Mertola (Portugal), Feb 18 (EFE / Lusa) .- Winding from Spain to Portugal, the Guadiana reflects centuries of history of the transboundary territories, lived in time with the freshwater stream. Today, we try to preserve and give value to the river, an “oasis of biodiversity”, boosting tourism.
Leaning on the right bank of the Guadiana, the Portuguese town of Mértola, next to the border and in the Beja district, emerges as an “epicenter” of the Valagua project: Environmental Improvement and Integrated Water and Habitat Management in the Lower Guadiana Transboundary, ongoing since mid-2017 and co-financed with European funds through the Interreg VA Spain-Portugal cross-border cooperation program (POCTEP).
With a total investment of around one million euros, the initiative involves five municipalities in Portugal and ten in Spain. Coordination is in charge of the Mértola Heritage Defense Association (ADPM).
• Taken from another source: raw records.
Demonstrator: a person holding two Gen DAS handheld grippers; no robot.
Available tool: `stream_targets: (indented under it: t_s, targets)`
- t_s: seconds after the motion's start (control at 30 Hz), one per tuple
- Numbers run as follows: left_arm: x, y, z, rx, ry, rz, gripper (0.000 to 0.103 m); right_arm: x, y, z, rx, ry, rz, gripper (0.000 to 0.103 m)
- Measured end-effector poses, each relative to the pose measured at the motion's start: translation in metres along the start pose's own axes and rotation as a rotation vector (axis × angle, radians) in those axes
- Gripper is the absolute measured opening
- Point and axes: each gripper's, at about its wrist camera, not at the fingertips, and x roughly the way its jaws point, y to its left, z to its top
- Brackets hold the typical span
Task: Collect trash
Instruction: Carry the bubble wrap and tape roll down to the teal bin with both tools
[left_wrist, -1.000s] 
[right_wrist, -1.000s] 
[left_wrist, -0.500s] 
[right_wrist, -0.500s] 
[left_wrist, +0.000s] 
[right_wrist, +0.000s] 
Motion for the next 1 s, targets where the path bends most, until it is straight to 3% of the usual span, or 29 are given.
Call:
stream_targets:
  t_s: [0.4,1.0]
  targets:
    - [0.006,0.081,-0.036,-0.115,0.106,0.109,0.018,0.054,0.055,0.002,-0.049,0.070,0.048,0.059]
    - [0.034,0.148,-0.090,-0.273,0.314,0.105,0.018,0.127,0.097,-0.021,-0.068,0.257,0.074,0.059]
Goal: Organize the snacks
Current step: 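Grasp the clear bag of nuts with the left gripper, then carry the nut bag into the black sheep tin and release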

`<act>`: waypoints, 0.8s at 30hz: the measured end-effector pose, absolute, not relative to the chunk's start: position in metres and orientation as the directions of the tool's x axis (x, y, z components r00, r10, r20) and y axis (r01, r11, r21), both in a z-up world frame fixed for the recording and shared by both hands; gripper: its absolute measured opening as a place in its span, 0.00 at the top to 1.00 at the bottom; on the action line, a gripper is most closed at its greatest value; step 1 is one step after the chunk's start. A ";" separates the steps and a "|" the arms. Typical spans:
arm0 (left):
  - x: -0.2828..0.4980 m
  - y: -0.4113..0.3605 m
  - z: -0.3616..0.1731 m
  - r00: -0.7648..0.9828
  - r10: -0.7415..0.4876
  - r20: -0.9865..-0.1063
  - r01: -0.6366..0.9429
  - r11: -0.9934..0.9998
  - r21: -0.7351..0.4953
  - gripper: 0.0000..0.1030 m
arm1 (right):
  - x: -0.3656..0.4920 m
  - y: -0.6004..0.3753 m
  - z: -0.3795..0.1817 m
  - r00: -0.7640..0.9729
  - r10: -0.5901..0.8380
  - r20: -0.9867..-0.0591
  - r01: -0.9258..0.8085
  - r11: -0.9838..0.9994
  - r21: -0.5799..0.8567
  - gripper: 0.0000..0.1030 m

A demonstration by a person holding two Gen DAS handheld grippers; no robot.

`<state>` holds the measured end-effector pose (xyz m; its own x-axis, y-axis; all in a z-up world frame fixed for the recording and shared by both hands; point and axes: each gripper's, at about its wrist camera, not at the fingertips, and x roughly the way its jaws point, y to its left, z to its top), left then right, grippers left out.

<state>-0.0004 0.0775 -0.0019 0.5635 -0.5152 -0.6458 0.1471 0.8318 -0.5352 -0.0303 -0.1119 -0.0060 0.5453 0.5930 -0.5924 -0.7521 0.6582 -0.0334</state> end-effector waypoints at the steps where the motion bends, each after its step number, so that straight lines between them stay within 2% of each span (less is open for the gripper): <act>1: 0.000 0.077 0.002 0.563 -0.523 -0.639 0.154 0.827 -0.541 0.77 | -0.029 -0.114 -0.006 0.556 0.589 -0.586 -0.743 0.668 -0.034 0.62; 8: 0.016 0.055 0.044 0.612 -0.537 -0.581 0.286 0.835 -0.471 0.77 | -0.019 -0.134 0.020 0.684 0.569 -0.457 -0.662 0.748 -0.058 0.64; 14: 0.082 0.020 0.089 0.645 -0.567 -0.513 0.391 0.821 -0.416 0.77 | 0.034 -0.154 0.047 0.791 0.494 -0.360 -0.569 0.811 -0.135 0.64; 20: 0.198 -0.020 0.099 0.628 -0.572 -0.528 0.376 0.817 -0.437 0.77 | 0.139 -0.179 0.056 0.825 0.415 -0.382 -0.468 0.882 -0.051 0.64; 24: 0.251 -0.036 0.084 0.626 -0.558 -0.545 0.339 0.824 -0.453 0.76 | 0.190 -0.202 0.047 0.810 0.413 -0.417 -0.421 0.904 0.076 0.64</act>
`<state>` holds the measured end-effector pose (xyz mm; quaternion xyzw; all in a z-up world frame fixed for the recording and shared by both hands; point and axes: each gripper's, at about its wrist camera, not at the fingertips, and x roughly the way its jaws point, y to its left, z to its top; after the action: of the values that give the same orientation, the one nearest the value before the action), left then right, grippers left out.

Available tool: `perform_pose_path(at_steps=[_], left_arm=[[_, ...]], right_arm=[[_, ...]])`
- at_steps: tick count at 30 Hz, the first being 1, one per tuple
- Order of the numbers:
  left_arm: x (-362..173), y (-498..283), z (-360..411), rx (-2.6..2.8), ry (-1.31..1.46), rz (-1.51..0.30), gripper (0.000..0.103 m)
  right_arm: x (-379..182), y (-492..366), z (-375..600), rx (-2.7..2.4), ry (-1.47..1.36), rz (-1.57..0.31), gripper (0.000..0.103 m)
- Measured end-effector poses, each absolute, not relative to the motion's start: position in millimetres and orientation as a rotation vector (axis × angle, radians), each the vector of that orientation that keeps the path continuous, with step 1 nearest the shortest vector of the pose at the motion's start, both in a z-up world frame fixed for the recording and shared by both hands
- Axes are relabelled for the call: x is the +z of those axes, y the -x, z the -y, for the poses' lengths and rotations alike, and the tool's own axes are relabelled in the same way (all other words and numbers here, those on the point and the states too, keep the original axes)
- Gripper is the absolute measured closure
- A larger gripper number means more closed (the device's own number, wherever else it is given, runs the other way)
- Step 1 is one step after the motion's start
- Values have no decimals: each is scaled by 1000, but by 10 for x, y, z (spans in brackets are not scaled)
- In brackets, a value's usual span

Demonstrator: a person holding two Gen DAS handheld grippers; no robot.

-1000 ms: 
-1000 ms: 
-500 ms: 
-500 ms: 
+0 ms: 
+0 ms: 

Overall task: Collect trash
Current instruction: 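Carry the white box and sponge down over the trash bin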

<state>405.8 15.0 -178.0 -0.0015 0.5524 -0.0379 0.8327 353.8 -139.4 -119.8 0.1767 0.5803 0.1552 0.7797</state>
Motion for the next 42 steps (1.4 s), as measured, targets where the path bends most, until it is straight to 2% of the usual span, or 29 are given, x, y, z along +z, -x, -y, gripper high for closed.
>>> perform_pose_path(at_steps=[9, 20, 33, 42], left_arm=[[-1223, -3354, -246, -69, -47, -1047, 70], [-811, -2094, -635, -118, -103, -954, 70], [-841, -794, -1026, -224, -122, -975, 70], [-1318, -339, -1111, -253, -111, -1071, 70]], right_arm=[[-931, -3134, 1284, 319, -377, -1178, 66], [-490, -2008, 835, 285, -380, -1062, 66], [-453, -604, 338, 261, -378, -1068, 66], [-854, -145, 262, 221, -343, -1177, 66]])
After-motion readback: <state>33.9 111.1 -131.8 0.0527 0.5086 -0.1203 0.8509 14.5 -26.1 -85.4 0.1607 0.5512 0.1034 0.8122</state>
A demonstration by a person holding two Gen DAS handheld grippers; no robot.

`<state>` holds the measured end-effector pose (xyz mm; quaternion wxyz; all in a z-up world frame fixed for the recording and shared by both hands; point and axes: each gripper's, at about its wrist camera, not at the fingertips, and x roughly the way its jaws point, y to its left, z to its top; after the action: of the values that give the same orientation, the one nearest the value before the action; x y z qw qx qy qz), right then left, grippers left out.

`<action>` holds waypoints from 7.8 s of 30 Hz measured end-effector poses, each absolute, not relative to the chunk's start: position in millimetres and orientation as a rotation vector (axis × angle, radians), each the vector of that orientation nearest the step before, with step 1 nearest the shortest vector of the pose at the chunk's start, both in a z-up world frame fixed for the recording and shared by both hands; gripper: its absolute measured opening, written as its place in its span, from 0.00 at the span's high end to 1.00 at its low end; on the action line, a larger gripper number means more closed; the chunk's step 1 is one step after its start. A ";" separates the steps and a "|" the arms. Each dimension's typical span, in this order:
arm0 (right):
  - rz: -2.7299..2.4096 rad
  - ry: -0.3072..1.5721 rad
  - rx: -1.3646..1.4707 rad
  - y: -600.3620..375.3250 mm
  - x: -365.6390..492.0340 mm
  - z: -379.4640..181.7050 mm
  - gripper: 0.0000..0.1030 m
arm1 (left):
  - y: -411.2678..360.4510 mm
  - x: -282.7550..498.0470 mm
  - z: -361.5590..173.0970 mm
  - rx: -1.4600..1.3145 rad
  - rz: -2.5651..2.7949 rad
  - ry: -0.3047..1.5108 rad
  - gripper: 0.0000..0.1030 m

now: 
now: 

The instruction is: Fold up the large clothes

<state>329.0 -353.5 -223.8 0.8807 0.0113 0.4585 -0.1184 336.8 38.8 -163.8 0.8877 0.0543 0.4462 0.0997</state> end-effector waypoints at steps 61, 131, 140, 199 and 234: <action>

THE MULTIPLE USES OF WATER
“This body of water is extremely important for the development of this territory, in its different uses,” says ADPM President Jorge Revez, who stressed the need for a constant articulation of those involved in the watershed in Portugal and Spain, including political decision makers.
While a flock of sheep travels along the left bank of the river, a fisherman prepares the bait in a small boat and a young man rides a canoe. It is with this scenario, in the upper part of the town, that Jorge Revez explains the problems inherent in this immense watercourse: pollution caused by nitrates of agricultural origin and the decrease in flow due to intensive use in some crops, little adjusted to environmental conditions
Thus, after warning about the “complex” environmental problems in biodiversity conservation, the president of ADPM indicates that the answer is to put in consensus the technical data of universities with decisions of a more political nature. “This project has the effect of constantly bringing together the different actors involved in the river at the same table,” he says.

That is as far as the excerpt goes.